Protagonist Therapeutics Announces Q2 2025 Financial Results


LongbridgeAI
08-07 04:06
1 sourcesoutlets including Reuters
Summary
Protagonist Therapeutics Inc. reported a Q2 2025 net loss of $34.8 million, an increase from $30.6 million a year prior. License and collaboration revenue rose to $5.5 million, up from $4.2 million. Total revenue for the first half of 2025 was $33.9 million, significantly lower than $259.1 million in 2024 due to a prior collaboration payment. R&D expenses increased to $37.0 million, while general and administrative expenses rose to $10.6 million. The company ended the quarter with $673.0 million in cash and plans to submit NDAs for two new drugs by year-end. Reuters
Impact Analysis
- Business Overview Analysis:
- business_model: Protagonist Therapeutics operates in the biopharmaceutical sector, focusing on the development and commercialization of peptide-based drugs for significant unmet medical needs. Revenue streams mainly include license and collaboration revenue.
- market_position: The company is still in its growth phase with substantial investments in R&D, indicating a future-oriented market position aiming for breakthroughs in peptide-based therapies.
- recent_events_impact: The increase in license and collaboration revenue shows promising engagement and possibly successful partnerships. The plan to submit NDAs for two new drugs by year-end is a significant event that could potentially transform the company’s market position and revenue streams if successful.
- Financial Statement Analysis:
- Income Statement:
- Revenue Growth: License and collaboration revenue increased from $4.2 million to $5.5 million, but total revenue for the first half of 2025 was significantly lower due to a prior large collaboration payment in 2024.
- Margin Trends: Net loss increased from $30.6 million to $34.8 million, indicating worsening profitability.
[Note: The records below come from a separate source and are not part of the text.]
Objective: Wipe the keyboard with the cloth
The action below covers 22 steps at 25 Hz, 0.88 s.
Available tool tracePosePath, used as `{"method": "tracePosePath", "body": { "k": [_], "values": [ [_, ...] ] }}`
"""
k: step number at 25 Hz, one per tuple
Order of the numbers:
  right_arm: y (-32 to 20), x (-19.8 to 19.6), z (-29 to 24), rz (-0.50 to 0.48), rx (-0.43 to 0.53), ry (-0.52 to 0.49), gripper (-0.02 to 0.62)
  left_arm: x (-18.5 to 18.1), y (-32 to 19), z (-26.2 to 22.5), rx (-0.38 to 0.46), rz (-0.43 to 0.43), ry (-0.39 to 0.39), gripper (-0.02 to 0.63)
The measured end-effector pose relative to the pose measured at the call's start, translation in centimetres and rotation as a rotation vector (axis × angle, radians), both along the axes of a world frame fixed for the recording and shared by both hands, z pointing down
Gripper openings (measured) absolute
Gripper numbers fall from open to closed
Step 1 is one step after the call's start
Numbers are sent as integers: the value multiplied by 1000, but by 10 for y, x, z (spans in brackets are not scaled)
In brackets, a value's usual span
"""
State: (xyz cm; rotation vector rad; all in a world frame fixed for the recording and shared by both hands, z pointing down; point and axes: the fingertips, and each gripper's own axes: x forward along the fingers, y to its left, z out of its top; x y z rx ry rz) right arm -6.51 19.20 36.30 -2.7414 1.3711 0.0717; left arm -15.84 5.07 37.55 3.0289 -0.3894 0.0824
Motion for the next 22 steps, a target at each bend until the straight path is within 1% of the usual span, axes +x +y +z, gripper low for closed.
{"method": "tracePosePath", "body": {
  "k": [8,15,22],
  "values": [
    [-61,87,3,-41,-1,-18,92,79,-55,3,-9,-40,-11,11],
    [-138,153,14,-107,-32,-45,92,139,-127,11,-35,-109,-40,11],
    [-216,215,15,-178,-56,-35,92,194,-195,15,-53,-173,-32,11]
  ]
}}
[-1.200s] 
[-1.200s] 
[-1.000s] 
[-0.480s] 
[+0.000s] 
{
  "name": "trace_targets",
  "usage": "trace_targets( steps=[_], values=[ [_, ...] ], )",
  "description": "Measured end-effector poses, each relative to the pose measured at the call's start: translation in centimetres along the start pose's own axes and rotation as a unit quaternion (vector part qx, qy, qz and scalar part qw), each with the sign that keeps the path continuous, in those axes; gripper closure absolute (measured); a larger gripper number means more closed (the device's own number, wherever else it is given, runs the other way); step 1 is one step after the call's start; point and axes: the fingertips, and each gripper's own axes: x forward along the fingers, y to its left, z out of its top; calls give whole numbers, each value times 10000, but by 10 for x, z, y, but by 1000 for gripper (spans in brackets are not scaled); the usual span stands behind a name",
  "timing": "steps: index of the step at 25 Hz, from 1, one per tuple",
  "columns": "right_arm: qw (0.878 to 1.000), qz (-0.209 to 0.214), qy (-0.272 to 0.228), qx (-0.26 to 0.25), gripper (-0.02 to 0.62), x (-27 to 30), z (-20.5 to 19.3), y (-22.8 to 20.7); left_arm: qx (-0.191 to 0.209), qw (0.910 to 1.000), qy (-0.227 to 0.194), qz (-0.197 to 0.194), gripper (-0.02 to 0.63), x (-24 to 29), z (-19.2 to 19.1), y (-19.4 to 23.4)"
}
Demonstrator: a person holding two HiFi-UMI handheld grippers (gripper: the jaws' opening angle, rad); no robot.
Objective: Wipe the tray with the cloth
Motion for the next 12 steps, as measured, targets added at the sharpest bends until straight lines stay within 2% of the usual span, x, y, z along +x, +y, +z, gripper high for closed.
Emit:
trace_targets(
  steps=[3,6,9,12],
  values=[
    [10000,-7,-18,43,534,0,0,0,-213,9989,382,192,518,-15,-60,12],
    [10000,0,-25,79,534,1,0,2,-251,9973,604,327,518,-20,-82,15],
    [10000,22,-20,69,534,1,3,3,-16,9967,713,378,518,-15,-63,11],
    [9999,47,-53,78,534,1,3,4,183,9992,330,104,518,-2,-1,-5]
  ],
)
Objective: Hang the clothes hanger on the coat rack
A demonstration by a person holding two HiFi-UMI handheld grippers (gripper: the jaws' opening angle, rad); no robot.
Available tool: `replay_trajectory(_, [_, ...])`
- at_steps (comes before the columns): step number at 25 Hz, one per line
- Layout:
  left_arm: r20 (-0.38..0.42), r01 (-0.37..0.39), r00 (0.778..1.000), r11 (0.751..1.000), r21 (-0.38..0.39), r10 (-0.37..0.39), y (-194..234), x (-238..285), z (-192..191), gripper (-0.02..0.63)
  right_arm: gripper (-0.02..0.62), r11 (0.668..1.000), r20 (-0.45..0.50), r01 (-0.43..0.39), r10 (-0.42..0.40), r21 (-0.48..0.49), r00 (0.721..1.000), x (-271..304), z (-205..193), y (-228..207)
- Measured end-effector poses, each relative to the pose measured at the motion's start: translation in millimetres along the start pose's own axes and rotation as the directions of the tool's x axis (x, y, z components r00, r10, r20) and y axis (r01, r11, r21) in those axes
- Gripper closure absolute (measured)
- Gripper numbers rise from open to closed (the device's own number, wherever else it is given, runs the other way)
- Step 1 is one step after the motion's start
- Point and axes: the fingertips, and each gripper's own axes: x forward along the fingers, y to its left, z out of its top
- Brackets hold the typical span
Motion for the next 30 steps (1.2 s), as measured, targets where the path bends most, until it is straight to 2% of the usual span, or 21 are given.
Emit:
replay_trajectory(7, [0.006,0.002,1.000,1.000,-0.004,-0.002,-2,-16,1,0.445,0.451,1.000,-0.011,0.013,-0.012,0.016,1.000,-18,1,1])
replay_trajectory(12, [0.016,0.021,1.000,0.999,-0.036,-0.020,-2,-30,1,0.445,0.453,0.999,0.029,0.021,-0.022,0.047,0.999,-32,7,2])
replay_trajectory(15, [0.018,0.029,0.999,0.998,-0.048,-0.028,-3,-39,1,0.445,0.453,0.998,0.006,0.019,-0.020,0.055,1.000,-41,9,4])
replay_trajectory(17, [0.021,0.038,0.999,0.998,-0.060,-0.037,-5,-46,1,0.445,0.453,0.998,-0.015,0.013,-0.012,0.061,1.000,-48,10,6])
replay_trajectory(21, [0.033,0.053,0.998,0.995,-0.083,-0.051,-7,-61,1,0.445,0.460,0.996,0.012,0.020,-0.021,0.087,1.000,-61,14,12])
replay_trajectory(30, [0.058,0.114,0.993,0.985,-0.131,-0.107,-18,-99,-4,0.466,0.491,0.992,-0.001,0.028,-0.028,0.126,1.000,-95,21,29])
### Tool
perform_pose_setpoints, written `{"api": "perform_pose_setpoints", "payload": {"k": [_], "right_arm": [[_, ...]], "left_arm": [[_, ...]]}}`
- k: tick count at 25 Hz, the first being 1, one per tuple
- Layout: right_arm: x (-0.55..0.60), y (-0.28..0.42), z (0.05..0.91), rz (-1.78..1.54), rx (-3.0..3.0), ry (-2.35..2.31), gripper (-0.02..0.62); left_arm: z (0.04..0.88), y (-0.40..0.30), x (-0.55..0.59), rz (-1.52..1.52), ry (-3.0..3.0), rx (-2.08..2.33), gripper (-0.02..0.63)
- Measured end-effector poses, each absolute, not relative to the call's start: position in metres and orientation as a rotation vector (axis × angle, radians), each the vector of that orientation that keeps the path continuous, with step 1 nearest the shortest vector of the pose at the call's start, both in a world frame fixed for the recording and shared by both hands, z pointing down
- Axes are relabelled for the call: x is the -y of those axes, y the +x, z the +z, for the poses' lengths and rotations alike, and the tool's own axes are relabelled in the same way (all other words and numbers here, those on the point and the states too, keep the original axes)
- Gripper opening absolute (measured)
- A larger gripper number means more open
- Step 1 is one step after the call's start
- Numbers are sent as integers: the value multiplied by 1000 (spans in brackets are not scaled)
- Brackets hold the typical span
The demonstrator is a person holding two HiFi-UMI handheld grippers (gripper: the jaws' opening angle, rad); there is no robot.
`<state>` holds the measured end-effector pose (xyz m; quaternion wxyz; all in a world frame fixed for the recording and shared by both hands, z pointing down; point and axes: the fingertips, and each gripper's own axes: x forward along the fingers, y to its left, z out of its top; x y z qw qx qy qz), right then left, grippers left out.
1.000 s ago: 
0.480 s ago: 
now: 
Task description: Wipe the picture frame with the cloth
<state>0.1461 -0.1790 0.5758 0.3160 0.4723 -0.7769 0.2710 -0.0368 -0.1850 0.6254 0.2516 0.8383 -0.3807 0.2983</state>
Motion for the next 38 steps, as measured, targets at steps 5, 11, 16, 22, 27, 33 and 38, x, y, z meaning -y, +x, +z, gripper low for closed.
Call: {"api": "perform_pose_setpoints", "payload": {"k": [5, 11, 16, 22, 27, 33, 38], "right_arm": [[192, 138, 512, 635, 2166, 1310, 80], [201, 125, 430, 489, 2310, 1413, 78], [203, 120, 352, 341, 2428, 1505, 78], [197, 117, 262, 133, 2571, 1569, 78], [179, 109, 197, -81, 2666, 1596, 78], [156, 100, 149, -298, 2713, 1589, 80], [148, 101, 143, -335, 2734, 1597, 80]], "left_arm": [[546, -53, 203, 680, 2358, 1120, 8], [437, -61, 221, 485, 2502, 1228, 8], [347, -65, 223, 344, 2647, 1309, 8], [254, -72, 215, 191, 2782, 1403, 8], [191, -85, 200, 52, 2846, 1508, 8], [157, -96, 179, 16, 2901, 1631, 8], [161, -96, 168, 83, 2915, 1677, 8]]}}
- Profit Metrics: The company remains unprofitable, with increasing R&D and administrative expenses.
- Balance Sheet:
- Asset Quality: The company holds a strong cash position with $673.0 million, which provides a solid buffer against its losses and indicates potential for continued investment in R&D.
- Liability Structure: Not specified, but the focus should be on understanding if the company has any significant debt.
- Working Capital: The large cash reserve suggests a healthy working capital situation.
- Cash Flow:
- Operational Cash Generation: Likely negative given the net loss and high R&D expenses.
- Investment Needs: High, as evidenced by increasing R&D expenses.
- Financing Activities: Not detailed, but the cash reserve might be from past financing rounds.
- Key Financial Ratios:
- Profitability: ROE and ROA not calculable due to net losses.
- Liquidity: Current Ratio likely high due to strong cash position, Quick Ratio also expected to be high.
- Solvency: Debt/Equity and Interest Coverage ratios not specified, but the large cash reserve suggests low immediate solvency risk.
- Efficiency: Asset Turnover and Inventory Turnover not specified, but likely less relevant for a biopharma company in the R&D phase.
- Valuation Assessment:
- The company’s current valuation metrics (P/E, EV/EBITDA, P/B) would likely be poor due to net losses, but potential catalysts include the submission and approval of NDAs for new drugs, which could significantly impact the company’s valuation positively if successful.